5/8/09

Julio Antonio Mella, eterno revolucionario


Foto: Julio Antonio Mella

Evelio Tellería Alfaro

 

De la breve vida del joven líder comunista Julio Antonio Mella, asesinado en México el 10 de enero de 1929 por esbirros de la dictadura de Gerardo Machado, se puede decir que fue de lucha constante e incansable quehacer revolucionario. Su inolvidable frase “Muero por la Revolución” llevaba en si misma toda la fe y el ímpetu de su acción luchadora con la que despertó multitudes y sumó voluntades en el camino hacia una sociedad justa, sin amo imperialista, ni explotados ni explotadores.

Las aulas de Universidad de La Habana fueron su primer campo de batalla y si bien desde allí emprendió la vida política, no fue el único terreno donde dejó su impronta como organizador y conductor de masas.

Su compañero de luchas, Raúl Roa, lo definió como “atleta olímpico de la Revolución.
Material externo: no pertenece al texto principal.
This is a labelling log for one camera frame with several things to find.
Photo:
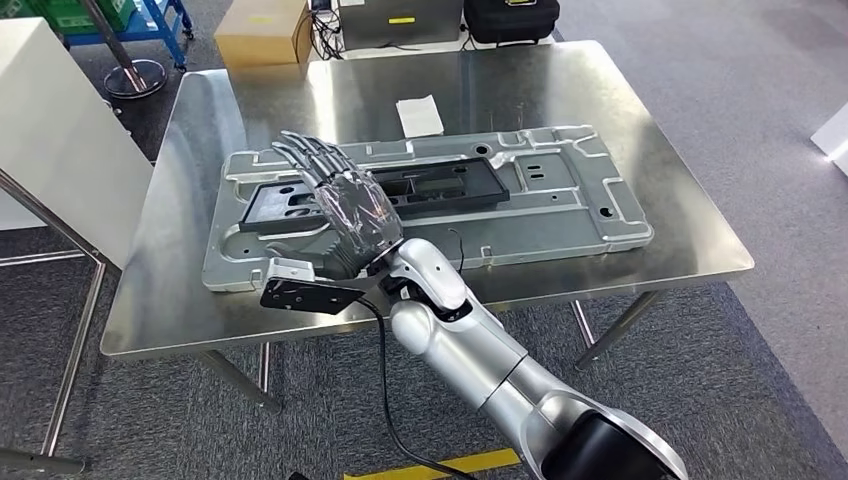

En el breve lapso de seis años –entre 1923 y 1929- Mella  fue partícipe de hechos sobresalientes en la historia de Cuba como la fundación de la Federación Estudiantil Universitaria (FEU) de la cual fue su presidente; la creación de la Liga Antimperialista de Cuba y el surgimiento del primer Partido marxista leninista en nuestro país.

Un episodio que también revela su  extraordinaria capacidad de trabajo fue la organización del Primer Congreso Nacional de Estudiantes, en noviembre de 1923.

En la declaración de Deberes y Derechos del Estudiante aprobada en esa reunión, Mella plantea como primer deber del estudiante el de “divulgar sus conocimientos entre la sociedad, principalmente entre el proletariado manual por se éste el elemento más afín al proletariado intelectual, debiendo así hermanarse los hombres del trabajo, para fomentar una nueva sociedad, libre de parásitos y tiranos, donde nadie viva sino en virtud del propio esfuerzo.”

Este pronunciamiento sirvió de principio inspirador para fundar la Universidad Popular José Martí, iniciativa que vinculaba a estudiantes, trabajadores e intelectuales animados por el afán de enseñar y aprender.

En la Facultad de Derecho de la Universidad de La Habana, en horario nocturno, funcionó aquella idea que al decir de Mella, las puertas del máximo centro docente de Cuba se abrieron para los humildes “que por su ruda labor diaria para ganar el pan, no pueden recibir las enseñanzas superiores.”

Otro capítulo descollante en la vida de este esforzado paladín fue su vínculo con la clase obrera al establecer fraternales lazos de amistad con hombres como Carlos Baliño, de ideas marxistas, y Alfredo López, máximo dirigente de la Federación Obrera de La Habana, por quién sintió gran admiración y lo llamó Maestro.

De tal modo Julio Antonio Mella arraigó en las filas proletarias y estudiantiles que ni las persecuciones ni el fantasma del anticomunismo pudieron silenciar su ejemplo en las aulas universitarias y en los talleres.

En las calles y en las fábricas, en la Universidad y en el sindicato, en las épocas más duras y de mayor terror, siempre se recordó a este joven alto, impetuoso, lleno de optimismo y sensibilidad humana.

Su legado político también guió a otras generaciones de cubanos que años después llevaron a cabo la gesta que condujo a la plena independencia y soberanía de Cuba.